Nasiru Baita, cultivateur de millet dans la région de Jahun, dans l'État de Jigawa, au nord-ouest du Nigeria, se souvient avec un brin de nostalgie que les parents donnaient à leurs enfants de la pâte à base de millet pour favoriser la croissance et l'immunité. Certaines personnes, en particulier dans les zones rurales, suivent encore cette pratique.

Fidèle à sa croyance en la bonté du millet, Nasiru reste un agriculteur qui se concentre sur un objectif plus large.

"Après avoir récolté du millet la saison dernière, j'ai nettoyé ma ferme en vue d'une nouvelle récolte cette année. J'ai déposé une benne de fumier de bovins car j'aurais besoin d'engrais après les semis", explique-t-il à TRT Afrika.

Comme de nombreux agriculteurs de la région qui se préparent avec enthousiasme à la nouvelle saison agricole qui débutera fin mai ou début juin, M. Nasiru espère que le temps sera un allié.

"En fait, nous attendons la première grande pluie de la saison.

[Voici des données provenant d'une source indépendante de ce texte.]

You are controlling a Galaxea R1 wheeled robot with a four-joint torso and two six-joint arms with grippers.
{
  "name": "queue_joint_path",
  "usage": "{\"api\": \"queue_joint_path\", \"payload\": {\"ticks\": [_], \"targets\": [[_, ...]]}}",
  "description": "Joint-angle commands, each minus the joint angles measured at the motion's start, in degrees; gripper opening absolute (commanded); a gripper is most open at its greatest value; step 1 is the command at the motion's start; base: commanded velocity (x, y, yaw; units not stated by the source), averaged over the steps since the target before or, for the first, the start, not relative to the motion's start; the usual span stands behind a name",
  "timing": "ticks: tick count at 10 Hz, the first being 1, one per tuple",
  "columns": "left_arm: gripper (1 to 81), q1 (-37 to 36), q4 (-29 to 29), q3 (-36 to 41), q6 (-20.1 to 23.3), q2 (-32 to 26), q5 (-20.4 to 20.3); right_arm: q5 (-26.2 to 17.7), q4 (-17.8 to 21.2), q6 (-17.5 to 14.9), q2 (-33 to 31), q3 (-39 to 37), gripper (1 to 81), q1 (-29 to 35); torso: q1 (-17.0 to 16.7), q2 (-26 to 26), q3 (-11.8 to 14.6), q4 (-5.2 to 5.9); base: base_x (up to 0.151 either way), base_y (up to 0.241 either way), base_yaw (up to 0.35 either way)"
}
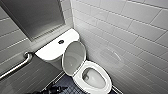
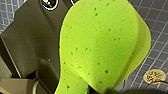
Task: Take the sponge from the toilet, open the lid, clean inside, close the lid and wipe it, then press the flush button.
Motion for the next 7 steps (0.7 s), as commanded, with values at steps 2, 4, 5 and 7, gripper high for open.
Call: {"api": "queue_joint_path", "payload": {"ticks": [2,4,5,7], "targets": [[81.1,-10.4,-0.9,-0.2,-6.1,-2.0,1.4,-3.0,11.0,-13.0,-2.3,1.7,1.0,-2.7,0.0,0.0,0.0,0.0,0.0,0.0,0.0],[81.1,-13.2,-0.7,-2.5,-11.1,-2.7,1.1,-1.8,10.9,-12.8,-3.2,3.7,1.0,-3.6,0.0,0.0,0.0,0.0,0.0,0.0,0.0],[81.1,-13.9,-0.8,-3.2,-12.0,-3.0,1.1,-1.3,10.8,-12.8,-3.3,4.2,1.0,-4.0,0.0,0.0,0.0,0.0,0.0,0.0,0.0],[81.1,-14.5,-0.8,-4.7,-14.0,-3.8,1.0,0.7,11.0,-12.7,-3.4,5.1,1.0,-4.9,0.0,0.0,0.0,0.0,0.0,0.0,0.0]]}}
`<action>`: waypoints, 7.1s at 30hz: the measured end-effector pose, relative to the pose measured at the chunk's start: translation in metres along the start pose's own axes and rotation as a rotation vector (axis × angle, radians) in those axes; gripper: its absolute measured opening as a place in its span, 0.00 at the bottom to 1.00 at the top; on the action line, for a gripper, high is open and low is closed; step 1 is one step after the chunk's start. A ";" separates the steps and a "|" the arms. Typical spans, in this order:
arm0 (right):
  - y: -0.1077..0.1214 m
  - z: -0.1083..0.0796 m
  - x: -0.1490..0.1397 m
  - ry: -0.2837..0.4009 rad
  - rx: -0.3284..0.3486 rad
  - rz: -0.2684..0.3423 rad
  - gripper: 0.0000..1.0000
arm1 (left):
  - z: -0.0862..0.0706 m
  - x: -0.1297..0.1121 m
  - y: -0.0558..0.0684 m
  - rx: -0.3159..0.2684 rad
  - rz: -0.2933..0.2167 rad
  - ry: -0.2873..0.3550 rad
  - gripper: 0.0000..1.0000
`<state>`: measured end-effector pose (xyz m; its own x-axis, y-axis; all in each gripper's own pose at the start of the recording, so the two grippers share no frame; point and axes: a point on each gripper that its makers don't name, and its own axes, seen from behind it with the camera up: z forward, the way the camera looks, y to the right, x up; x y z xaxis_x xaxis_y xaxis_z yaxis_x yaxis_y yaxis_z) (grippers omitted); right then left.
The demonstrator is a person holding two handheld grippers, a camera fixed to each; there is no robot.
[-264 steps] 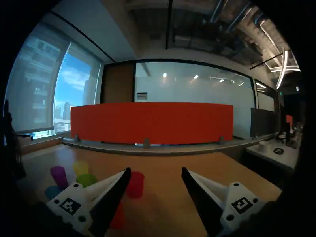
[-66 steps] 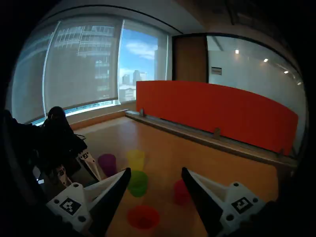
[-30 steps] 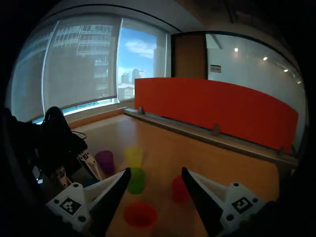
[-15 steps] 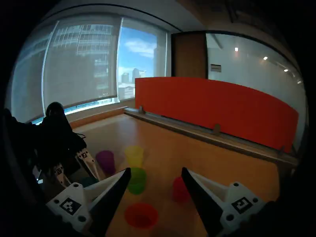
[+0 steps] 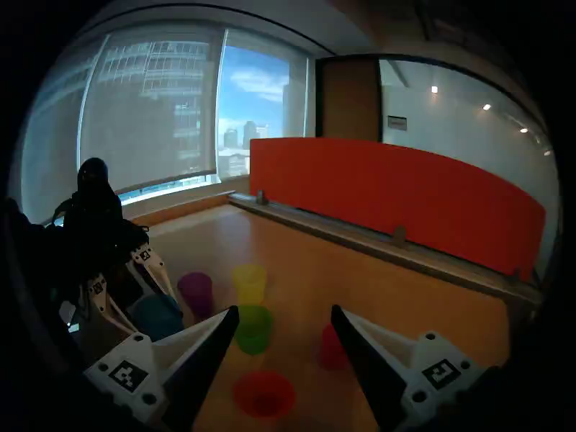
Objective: Pour water
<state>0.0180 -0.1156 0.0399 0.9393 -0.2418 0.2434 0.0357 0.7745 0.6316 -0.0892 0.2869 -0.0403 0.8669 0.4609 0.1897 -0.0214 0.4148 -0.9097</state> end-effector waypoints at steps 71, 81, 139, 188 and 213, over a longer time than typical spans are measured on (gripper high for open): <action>-0.043 0.090 -0.071 -0.352 0.151 -0.120 1.00 | -0.134 0.087 -0.077 0.337 -0.098 0.444 0.82; -0.046 0.099 -0.080 -0.395 0.155 -0.120 1.00 | -0.142 0.084 -0.079 0.347 -0.099 0.445 0.82; -0.056 0.131 -0.110 -0.452 0.148 -0.098 0.93 | -0.142 0.067 -0.086 0.355 -0.109 0.417 0.82; -0.064 0.050 0.012 -0.021 0.105 -0.059 0.92 | -0.139 0.074 -0.080 0.380 -0.106 0.393 0.82; -0.079 0.027 0.061 0.199 0.121 -0.035 0.93 | -0.144 0.089 -0.078 0.378 -0.098 0.408 0.82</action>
<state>0.0628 -0.2077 0.0246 0.9873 -0.1385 0.0775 0.0399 0.6893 0.7234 0.0615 0.1826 -0.0059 0.9945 0.0963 0.0405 -0.0425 0.7272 -0.6851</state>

Notre millet est une culture de 90 jours", explique-t-il.

Contrairement au passé, les producteurs de millet obtiennent aujourd'hui des variétés de semences améliorées à des prix subventionnés par l'agence de services de vulgarisation agricole du gouvernement de l'État.

Mais de nombreux agriculteurs de la communauté de Nasiru utilisent encore d'anciennes semences, qu'ils conservent après chaque récolte.

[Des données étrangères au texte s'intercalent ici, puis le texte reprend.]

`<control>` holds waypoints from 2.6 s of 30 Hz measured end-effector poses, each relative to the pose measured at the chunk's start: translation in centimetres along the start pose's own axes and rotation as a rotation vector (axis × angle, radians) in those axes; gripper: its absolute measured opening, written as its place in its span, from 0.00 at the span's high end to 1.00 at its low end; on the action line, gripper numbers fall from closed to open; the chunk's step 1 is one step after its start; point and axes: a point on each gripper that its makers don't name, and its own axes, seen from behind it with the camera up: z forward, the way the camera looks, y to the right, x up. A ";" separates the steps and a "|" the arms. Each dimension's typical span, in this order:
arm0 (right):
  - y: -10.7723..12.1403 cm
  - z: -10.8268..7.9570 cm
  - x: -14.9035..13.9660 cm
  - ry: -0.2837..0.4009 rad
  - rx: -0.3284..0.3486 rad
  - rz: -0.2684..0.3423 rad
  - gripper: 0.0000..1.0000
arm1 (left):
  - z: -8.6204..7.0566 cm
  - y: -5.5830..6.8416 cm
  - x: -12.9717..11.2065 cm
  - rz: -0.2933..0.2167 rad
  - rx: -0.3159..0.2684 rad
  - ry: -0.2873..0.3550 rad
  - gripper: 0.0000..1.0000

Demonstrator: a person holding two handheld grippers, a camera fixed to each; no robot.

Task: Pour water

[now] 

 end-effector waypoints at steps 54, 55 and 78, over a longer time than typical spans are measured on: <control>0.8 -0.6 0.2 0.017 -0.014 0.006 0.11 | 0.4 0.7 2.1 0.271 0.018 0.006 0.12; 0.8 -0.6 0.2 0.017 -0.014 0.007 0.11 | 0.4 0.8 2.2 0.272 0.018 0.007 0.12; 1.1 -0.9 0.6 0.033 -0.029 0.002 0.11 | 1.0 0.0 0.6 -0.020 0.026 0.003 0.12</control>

Nécessité d'une valeur ajoutée

Selon M. Bello, le principal problème de la production de millet en Afrique est l'absence de valeur ajoutée orientée vers le marché. "La recherche actuelle se concentre principalement sur les variétés de semences et la résistance des sols, ce qui n'est pas suffisant", déclare-t-il.

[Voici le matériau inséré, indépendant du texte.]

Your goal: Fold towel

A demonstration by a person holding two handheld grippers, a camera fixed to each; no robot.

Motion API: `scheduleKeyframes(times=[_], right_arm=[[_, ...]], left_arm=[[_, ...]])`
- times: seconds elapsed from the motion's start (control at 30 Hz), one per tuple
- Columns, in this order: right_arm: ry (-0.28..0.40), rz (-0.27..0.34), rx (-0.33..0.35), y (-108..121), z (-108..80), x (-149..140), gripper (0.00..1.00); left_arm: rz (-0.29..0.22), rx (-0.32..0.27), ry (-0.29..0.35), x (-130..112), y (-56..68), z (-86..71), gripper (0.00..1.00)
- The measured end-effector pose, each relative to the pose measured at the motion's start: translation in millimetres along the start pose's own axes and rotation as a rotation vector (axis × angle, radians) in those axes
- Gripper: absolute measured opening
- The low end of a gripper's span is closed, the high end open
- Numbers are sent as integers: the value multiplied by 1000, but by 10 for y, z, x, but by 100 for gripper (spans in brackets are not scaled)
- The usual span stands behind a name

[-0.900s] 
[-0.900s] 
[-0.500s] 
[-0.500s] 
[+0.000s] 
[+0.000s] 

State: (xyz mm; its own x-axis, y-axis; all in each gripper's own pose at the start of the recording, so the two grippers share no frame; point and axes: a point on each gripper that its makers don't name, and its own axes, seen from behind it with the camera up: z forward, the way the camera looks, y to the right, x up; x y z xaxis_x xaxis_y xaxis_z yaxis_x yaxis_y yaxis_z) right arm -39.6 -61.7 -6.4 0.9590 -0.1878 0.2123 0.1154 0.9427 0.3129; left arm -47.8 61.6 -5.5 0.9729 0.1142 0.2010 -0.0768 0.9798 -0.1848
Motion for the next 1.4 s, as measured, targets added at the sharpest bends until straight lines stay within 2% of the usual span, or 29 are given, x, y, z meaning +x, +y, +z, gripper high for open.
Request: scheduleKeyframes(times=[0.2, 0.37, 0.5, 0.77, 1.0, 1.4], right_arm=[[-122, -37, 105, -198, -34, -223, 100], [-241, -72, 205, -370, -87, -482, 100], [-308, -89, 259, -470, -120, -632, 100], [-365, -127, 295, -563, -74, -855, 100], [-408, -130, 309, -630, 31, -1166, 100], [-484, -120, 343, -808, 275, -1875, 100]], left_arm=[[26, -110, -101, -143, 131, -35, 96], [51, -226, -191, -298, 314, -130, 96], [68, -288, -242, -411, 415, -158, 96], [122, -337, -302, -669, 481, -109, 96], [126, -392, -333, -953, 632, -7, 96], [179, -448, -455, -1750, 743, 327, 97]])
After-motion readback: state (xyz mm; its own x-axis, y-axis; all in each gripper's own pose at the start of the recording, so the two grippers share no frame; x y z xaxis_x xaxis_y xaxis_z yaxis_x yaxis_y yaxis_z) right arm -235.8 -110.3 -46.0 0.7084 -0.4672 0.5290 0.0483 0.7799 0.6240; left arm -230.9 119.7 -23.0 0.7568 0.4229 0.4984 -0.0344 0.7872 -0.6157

Les inondations fréquentes sont l'un des défis auxquels sont confrontés les agriculteurs africains. Photo : Reuters

Abbas Zubairu, un autre petit agriculteur du nord du Nigeria, explique que l'un des principaux défis de la culture du millet est le coût élevé des engrais.

Bien que le gouvernement fournisse des engrais à des taux subventionnés, ceux-ci ne sont généralement pas suffisants pour les agriculteurs.

De nombreux agriculteurs sont donc contraints de recourir à des engrais plus coûteux disponibles sur les marchés locaux.

L'année dernière, Abbas a produit 30 sacs de millet, chacun contenant 50 kg, mais les dépenses importantes en engrais ont érodé ses gains.

"J'ai acheté un sac d'engrais NPK à 18 000 N (40 $), après avoir raté l'engrais subventionné par le gouvernement vendu à 15 000 N (33 $). J'ai également acheté un sac d'urée à 27 000 N (60 $) sur le marché, que le gouvernement a vendu à 22 000 N (48 $)", déplore-t-il.

Sur les marchés locaux de Jahun, les prix du millet ont culminé cette saison à plus de 25 000 N (55 $) pour un sac de 50 kg. C'est également le prix en vigueur sur les marchés de Gujungu et de Kafin-hausa, tous situés dans l'État de Jigawa.

Le Dr Ayuba Ibrahim Adamu, qui présente une émission hebdomadaire sur la nutrition dans une station de radio locale du nord du Nigeria, estime que les millets doivent rester abordables pour tous en raison de leur valeur nutritionnelle et thérapeutique.

"La consommation de millet permet de contrôler le diabète, la tension artérielle et le taux de cholestérol. Mais nous devons éduquer davantage nos concitoyens", déclare-t-il.

"Dans la liste des super-aliments indigènes, rien ne se rapproche du millet en termes de valeur nutritionnelle et d'accessibilité. Je mange du millet tous les jours, même lors d'occasions spéciales", ajoute-t-il.

Le Dr Bello souligne l'importance du millet pour l'Afrique à bien des égards. "Le millet était un aliment de base dans certaines régions d'Afrique avant même l'arrivée du riz et du maïs. Là où des cultures comme le maïs échouent, le millet prospère même avec moins d'engrais."

Les experts s'accordent à dire que l'augmentation de la production de millet pourrait contribuer à lutter contre l'insécurité alimentaire et à accroître les revenus des gouvernements et des agriculteurs, en particulier dans les pays africains qui disposent d'un avantage comparatif dans la culture de ce super-aliment.